Most critics reviewed "Get Me a Lawyer" positively. The New York Times Alessandra Stanley praised FX for choosing another series that "keep[s] the light focused on the dark side of its main characters". Stanley wrote that "Damages is yet another show that requires viewers to tune in to every episode to follow the plot, but it is the most grown-up thriller in the pack [of serialized drama series]." Tim Goodman of the San Francisco Chronicle wrote that, in the episode, "All the drama is in the writing and the acting." He complimented the "strong cast", stating that "it's Close who makes Damages a series to contend with". Writing for The Age, Robin Oliver called the pilot "terrific-going-on-sensational". She praised Close and Byrne's performances, but also highlighted Danson's role as "a particularly fine piece of casting". Oliver's Age colleague Melinda Houston called Close "delicious – and convincing" as Patty and thought that the script was "fabulous". S. P. Miskowski of the Seattle Post-Intelligencer remarked, "For my money, this is what a 'thriller' is all about." TV Squad's Jonathan Toomey enjoyed the episode's flashbacks, saying that the style of the show "works and it works well". Matt Mitovich claimed in a TV Guide recap of the episode, "What a pilot it was!" He praised the acting from Close, Danson and Byrne, while he felt that "the supporting cast is excellent as well". Stuart Levine, writing for Variety, called the pilot his favorite episode of the first season.

Other critics, however, did not respond well to the episode. Andrew Billen of The Times thought that the episode was "not as stylish, intelligent or classy as it hopes" and "about as subtle as Times Square". He called Close's performance "not remotely credible but impressive in a Norma Desmond way" and labeled Byrne as "particularly unstriking". Brian Lowry gave the pilot a lukewarm review for Variety.
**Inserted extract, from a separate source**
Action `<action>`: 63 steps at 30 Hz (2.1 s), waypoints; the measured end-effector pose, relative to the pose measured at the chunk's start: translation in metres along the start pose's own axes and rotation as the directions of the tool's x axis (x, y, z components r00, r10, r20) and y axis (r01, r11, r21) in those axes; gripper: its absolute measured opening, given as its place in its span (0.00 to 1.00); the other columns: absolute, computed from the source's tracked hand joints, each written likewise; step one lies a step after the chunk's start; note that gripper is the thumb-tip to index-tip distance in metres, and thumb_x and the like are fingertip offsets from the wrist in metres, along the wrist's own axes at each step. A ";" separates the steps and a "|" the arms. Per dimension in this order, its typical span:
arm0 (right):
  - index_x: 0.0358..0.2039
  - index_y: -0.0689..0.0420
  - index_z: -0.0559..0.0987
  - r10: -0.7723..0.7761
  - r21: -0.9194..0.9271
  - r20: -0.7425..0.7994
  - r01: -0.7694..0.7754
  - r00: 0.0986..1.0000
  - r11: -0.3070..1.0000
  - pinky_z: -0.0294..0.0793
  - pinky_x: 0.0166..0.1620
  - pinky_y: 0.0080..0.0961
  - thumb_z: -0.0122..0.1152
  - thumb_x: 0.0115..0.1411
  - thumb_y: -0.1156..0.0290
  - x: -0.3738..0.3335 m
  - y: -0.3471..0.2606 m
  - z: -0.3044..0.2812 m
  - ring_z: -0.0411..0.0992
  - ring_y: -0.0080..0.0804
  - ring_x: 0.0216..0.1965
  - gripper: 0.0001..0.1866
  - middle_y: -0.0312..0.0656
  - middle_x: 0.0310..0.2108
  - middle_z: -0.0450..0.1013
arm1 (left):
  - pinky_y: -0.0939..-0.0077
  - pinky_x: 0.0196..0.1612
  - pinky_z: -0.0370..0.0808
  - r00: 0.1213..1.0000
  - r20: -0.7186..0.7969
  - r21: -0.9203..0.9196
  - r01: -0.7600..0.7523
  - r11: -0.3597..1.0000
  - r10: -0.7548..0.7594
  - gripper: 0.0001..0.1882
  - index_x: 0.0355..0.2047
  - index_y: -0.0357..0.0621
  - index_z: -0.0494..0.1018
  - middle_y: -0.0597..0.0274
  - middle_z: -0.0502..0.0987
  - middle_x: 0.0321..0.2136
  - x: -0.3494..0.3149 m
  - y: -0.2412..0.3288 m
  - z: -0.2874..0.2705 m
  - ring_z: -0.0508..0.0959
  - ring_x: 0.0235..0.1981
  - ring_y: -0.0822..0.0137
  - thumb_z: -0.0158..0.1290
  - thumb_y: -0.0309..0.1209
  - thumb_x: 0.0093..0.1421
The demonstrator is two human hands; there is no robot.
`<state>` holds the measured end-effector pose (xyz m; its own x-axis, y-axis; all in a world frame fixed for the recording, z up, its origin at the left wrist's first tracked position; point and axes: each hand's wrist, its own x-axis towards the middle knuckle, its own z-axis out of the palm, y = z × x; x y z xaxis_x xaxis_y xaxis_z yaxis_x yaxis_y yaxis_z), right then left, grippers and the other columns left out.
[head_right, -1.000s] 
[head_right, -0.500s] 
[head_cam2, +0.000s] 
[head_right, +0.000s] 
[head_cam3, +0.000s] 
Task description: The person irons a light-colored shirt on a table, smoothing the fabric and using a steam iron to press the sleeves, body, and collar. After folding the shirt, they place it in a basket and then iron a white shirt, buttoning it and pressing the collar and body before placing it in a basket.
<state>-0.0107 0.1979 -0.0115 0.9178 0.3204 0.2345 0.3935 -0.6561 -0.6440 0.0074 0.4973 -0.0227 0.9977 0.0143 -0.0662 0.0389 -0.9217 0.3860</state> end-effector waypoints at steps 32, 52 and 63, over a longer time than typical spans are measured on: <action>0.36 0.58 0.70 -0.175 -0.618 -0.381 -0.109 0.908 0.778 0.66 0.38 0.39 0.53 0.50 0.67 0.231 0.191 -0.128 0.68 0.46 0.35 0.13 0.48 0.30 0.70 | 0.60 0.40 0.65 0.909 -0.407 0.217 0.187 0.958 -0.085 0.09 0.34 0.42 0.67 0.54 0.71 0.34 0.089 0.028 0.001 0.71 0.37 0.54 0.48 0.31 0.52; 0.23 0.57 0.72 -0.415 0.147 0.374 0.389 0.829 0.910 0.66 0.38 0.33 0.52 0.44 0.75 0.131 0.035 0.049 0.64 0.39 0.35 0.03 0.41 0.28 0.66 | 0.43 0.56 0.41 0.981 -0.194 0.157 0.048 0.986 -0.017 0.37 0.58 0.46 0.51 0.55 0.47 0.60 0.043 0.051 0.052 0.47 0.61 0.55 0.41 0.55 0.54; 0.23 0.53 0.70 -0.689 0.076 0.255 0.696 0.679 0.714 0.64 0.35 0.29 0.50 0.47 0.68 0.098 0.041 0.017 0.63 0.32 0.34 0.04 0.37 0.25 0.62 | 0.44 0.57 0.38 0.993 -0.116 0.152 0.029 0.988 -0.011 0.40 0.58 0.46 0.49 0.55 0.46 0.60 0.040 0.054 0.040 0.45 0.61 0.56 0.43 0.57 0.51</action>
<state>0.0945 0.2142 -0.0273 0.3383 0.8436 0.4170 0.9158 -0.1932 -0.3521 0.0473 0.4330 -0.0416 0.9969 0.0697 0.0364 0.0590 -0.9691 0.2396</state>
He praised the "solid cast" and "smart dialogue", but felt that "the template feels a little too familiar ... moreover, it's fuzzy how long the show's mystery will persist". Entertainment Weeklys Gillian Flynn graded the episode as a C−, criticizing the characters' lack of logic and the "many ludicrous scenes". She thought the storylines to be overcomplicated and called Byrne "bland" and "inexpressive".

"Get Me a Lawyer" received two Primetime Emmy Award nominations: Allen Coulter was nominated for Outstanding Directing for a Drama Series, and Glenn Kessler, Todd A. Kessler, and Daniel Zelman were nominated for Outstanding Writing for a Drama Series. The pilot episode was submitted to the Primetime Emmys judging panel for determining the nominees for Outstanding Drama Series; Damages was nominated but did not win the award. Close chose the episode as her Outstanding Lead Actress in a Drama Series submission; she was nominated and went on to win the award. Editor Malcolm Jamieson was nominated for an American Cinema Editors Award for his work on this episode in the "Best Edited One-Hour TV Series (Commercial Television)" category.